Chez Atos, l'IFRS 15 qui chagrine les analystes

Chez Atos, l'IFRS 15 qui chagrine les analystes
Un bâtiment appartenant à la SSII Atos, à Pune, en Inde.

Boursier.com, publié le mercredi 21 février 2018 à 09h14

Atos a bouclé le millésime 2017 sur une marge de 10,2%, légèrement supérieure aux attentes. Le groupe attend une nouvelle hausse de sa rentabilité cette année. Il propose de verser 1,70 euro de dividende. Mais les premiers échanges sont négatifs pour le titre, qui chute de -3% à 118,50 euros, dans un marché baissier. L'objectif de marge 2018 est jugé un peu décevant par Morgan Stanley, car il intègre les effets positifs de la norme IFRS 15. Sans elle, la marge 2018 serait attendue entre 10 et 10,5% après 10,2% en 2017. Le consensus était à 10,5%. La prévision de 10,5 à 11% est donc en trompe-l'oeil...

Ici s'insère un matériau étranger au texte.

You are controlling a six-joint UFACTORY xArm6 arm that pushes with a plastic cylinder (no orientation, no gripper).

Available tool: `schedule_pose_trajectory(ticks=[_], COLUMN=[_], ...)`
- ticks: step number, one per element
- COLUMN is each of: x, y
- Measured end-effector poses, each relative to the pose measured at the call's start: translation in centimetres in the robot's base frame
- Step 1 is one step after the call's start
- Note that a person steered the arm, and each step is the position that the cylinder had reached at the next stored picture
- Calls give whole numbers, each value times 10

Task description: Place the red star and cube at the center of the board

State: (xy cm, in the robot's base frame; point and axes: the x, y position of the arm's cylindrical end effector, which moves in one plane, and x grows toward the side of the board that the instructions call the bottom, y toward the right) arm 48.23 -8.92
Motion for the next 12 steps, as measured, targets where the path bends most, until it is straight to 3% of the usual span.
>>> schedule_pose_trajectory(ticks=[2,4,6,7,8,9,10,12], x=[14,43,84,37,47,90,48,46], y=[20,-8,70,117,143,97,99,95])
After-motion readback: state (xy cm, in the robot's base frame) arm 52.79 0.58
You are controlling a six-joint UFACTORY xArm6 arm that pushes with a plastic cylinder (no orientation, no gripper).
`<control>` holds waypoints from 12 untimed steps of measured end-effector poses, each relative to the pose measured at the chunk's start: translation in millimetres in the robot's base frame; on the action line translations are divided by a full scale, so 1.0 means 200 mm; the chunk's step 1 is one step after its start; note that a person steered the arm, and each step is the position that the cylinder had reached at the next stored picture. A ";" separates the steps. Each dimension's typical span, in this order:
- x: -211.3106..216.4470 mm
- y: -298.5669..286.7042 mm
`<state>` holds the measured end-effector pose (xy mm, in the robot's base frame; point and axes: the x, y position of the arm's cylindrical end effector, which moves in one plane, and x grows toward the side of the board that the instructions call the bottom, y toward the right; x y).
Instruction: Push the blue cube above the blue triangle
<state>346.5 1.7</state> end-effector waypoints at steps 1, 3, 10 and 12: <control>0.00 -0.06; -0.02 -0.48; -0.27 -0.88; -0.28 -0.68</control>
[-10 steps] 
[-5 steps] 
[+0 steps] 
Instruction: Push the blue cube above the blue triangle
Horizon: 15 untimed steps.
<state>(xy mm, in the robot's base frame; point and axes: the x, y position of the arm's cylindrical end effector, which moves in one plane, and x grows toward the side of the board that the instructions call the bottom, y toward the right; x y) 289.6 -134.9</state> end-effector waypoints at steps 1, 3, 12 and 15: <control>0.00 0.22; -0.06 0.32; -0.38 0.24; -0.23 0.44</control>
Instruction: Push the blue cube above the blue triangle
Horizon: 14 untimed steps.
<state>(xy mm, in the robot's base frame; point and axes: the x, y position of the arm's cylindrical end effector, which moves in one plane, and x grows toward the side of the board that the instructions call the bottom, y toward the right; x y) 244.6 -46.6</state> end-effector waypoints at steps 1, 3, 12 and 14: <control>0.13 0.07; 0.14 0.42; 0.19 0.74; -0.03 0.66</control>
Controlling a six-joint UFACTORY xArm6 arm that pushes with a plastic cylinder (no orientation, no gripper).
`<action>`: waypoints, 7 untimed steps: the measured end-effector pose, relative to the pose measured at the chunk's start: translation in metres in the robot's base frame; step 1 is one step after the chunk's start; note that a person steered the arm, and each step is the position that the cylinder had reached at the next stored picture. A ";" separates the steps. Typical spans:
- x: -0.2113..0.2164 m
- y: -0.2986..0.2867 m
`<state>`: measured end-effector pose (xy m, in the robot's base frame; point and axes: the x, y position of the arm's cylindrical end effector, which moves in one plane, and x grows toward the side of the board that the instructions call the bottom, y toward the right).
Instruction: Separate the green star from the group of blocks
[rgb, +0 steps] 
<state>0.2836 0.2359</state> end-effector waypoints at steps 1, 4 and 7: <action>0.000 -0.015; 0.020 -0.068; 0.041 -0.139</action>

La SSII a dégagé un chiffre d'affaires de 12,69 milliards d'euros en 2017, en hausse organique de 2,3%, pour un résultat opérationnel de 1,29 MdE, matérialisant une marge de 10,2% après 8,9% en 2016. Les prises de commandes étaient en progression de 6,8% à 13,9 MdsE, ce qui représente un ratio prises de commandes sur chiffre d'affaires de 110% sur l'année, et même de123% sur le quatrième trimestre. Des chiffres qui confirment l'accélération entrevue en fin d'année par les rivaux du groupe. Le bénéfice net part du groupe a atteint 601 ME (+10,7%). Atos a dégagé un flux de trésorerie disponible de 714 ME, en hausse de 25,4% en un an, ce qui lui permet d'être en situation de trésorerie nette de 307 ME fin décembre 2017. Le consensus visait 10% de marge.

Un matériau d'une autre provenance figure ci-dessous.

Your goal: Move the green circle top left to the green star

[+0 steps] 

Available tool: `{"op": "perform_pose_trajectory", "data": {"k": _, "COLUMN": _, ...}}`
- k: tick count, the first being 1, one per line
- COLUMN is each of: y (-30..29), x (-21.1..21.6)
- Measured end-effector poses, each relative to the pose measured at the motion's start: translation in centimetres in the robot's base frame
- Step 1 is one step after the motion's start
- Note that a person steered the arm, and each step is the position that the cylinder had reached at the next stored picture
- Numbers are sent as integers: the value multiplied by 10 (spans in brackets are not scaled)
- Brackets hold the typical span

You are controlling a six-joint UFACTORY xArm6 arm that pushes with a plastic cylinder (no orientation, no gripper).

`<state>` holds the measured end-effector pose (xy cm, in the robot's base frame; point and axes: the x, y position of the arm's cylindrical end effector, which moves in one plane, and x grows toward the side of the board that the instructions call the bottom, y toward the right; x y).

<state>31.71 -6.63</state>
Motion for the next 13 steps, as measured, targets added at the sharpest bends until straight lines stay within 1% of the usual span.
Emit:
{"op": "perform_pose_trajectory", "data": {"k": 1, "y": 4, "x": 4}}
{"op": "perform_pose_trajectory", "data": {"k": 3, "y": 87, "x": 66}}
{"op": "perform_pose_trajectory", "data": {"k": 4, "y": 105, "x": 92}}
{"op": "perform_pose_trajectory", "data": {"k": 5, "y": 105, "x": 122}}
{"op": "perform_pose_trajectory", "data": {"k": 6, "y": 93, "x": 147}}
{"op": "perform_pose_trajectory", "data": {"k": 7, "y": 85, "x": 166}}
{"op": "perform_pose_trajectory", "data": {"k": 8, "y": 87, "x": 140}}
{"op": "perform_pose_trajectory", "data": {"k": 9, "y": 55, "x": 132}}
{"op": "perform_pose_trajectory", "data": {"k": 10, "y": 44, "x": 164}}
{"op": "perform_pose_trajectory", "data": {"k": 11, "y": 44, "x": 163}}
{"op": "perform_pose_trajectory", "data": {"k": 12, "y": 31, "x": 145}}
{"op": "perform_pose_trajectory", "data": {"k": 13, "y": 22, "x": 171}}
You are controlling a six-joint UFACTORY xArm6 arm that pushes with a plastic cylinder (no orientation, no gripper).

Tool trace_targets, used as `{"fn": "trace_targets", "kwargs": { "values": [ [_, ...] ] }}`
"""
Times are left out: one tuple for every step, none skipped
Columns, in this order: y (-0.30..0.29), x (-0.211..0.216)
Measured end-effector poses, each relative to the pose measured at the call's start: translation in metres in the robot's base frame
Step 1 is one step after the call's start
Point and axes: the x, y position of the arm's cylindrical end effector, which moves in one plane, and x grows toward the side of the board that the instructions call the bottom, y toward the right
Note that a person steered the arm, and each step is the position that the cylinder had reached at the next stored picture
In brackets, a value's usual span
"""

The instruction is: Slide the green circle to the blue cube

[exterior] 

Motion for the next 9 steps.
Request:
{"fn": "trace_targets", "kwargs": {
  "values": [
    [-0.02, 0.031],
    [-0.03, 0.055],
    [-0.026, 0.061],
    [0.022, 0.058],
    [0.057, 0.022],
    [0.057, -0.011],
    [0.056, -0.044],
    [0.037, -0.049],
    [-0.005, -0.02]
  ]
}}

Cette année, la croissance organique sera comprise entre 2 et 3% et la marge opérationnelle montera entre 10,5 et 11% du chiffre d'affaires (avec l'IFRS 15, donc). Le flux de trésorerie disponible sera de l'ordre de 60% de la marge opérationnelle, après 56,5% en 2017. Un coupon de 1,70 euro est proposé au titre de 2017, payable en titres.

Atos entame l'année 2018 avec un bilan financier plus fort et sans le moindre endettement, une visibilité accrue avec plus de 75% du chiffre d'affaires générés par des contrats pluri-annuels, un profil technologique et un portefeuille d'offres plus fort que jamais, et enfin une équipe de direction consolidée et une gouvernance opérationnelle renforcée plus forte, résume Thierry Breton, le PDG. Les objectifs 2018 et 2019 devraient ainsi être atteints, estime le dirigeant.